NSA: Native Sparse Attention (DeepSeek-V3/V4).

Hardware-aligned three-path sparse attention mechanism that achieves efficient long-context attention by combining global context, fine-grained retrieval, and local attention in parallel paths.

Key Innovation: Hardware-Aligned Sparse Attention

Instead of standard full quadratic attention, NSA uses three complementary sparse attention patterns that can be computed efficiently on modern hardware:

  1. Compressed Tokens: Global context via pooled/compressed sequences
  2. Top-k Blocks: Fine-grained retrieval of most relevant key-value blocks
  3. Sliding Window: Local attention for recent context

Architecture

Input [batch, seq_len, embed_dim]
      |
      v
+----------------------------------------+
|        Native Sparse Attention          |
|                                         |
|  Q, K, V = Linear(input)                |
|                                         |
|  +-----------+  +------------+  +------+|
|  | Compress  |  | Top-k      |  | Slide||
|  | (global)  |  | Blocks     |  | Wind ||
|  |           |  | (retrieval)|  |(local)||
|  +-----------+  +------------+  +------+|
|        |              |            |    |
|        v              v            v    |
|      attn_c        attn_b       attn_w  |
|        |              |            |    |
|        +------+-------+-----+------+    |
|               |             |           |
|               v             v           |
|         gate_weights (learnable)        |
|               |                         |
|               v                         |
|      weighted_sum(attn_c, attn_b, attn_w)|
+----------------------------------------+
      |
      v
[batch, seq_len, embed_dim] or [batch, hidden_size]

Three Paths

1. Compressed Tokens (Global Context)

Pool Q/K/V into fewer tokens using strided convolution with compression_ratio.
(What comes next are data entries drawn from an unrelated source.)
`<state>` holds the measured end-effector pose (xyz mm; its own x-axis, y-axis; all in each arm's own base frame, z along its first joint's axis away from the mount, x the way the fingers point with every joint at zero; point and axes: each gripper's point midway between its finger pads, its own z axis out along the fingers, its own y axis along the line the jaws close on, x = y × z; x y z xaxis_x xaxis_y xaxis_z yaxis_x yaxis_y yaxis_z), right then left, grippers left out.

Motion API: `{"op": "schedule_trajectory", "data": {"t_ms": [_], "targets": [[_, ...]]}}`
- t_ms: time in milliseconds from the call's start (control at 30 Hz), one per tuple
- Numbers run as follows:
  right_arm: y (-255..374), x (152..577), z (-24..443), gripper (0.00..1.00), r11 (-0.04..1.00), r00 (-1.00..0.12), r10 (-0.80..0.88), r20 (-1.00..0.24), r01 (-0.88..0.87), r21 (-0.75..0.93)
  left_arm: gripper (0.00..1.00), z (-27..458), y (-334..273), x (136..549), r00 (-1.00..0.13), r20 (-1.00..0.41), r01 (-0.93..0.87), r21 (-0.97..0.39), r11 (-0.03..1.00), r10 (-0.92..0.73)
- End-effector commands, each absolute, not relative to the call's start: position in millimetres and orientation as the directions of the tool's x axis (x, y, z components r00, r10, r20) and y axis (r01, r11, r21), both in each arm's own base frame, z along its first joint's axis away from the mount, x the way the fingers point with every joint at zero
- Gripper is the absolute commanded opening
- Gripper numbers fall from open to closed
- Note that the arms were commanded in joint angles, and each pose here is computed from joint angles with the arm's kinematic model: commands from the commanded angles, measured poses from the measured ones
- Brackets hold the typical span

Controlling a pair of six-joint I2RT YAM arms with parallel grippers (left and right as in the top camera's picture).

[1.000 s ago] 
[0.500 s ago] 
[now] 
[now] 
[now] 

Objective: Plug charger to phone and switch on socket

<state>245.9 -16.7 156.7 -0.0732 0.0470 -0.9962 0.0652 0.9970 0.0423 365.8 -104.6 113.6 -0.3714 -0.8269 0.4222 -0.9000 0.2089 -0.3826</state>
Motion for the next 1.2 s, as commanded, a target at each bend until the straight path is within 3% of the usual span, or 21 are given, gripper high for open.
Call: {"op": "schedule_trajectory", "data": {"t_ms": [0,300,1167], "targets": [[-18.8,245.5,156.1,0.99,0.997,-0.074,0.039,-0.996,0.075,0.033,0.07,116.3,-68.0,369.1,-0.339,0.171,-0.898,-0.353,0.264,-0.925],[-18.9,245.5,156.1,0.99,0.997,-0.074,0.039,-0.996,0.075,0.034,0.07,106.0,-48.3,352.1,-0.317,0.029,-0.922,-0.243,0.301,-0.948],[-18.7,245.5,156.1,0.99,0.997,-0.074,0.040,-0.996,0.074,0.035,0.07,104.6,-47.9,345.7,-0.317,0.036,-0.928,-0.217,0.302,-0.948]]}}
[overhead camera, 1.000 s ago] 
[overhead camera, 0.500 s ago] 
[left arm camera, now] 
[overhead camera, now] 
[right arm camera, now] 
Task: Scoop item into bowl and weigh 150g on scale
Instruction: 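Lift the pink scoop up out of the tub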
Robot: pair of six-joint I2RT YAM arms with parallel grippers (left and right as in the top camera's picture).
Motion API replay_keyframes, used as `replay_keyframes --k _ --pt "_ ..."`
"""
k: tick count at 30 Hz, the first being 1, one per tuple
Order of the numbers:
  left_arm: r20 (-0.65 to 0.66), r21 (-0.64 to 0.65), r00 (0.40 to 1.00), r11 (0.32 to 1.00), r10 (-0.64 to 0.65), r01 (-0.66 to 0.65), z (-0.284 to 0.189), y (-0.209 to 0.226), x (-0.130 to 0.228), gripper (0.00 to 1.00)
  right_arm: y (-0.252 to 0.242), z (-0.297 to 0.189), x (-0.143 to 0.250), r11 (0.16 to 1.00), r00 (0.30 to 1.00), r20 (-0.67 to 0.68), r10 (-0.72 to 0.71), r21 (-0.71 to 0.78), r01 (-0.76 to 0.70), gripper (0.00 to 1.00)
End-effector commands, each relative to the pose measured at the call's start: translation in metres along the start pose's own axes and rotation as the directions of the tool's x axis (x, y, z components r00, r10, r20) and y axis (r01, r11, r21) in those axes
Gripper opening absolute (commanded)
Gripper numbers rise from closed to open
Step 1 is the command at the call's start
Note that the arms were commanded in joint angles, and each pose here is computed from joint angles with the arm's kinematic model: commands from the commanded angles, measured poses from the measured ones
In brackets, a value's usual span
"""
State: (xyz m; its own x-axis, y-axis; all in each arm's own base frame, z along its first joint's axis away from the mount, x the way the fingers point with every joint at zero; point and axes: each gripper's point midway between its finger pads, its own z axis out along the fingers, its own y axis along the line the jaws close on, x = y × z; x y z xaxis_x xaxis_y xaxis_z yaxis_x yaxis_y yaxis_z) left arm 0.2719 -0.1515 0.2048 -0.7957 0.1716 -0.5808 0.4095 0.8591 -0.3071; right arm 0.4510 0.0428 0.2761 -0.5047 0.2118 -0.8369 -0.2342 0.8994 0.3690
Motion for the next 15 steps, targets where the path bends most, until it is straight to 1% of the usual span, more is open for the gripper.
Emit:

Compute softmax attention over compressed sequence for O(n/r) complexity.

2. Top-k Blocks (Fine-grained Retrieval)

  • Divide K/V into blocks of block_size
  • Compute block-level scores: dot(Q, mean(K_block))
  • Select top num_selected_blocks blocks
  • Compute attention within selected blocks

3. Sliding Window (Local)

Standard local attention over the last window_size tokens for recent context.

Usage

model = NSA.build(
  embed_dim: 287,
  hidden_size: 256,
  num_heads: 8,
  head_dim: 32,
  window_size: 64,
  block_size: 16,
  num_selected_blocks: 8,
  compression_ratio: 4,
  num_layers: 4
)

References

  • Paper: "Native Sparse Attention: Hardware-Aligned and Natively Trainable"
  • Authors: DeepSeek-AI (2025)
  • Used in: DeepSeek-V3, DeepSeek-V4

Summary

Types

Options for build/1.

Functions

Build an NSA model for sequence processing.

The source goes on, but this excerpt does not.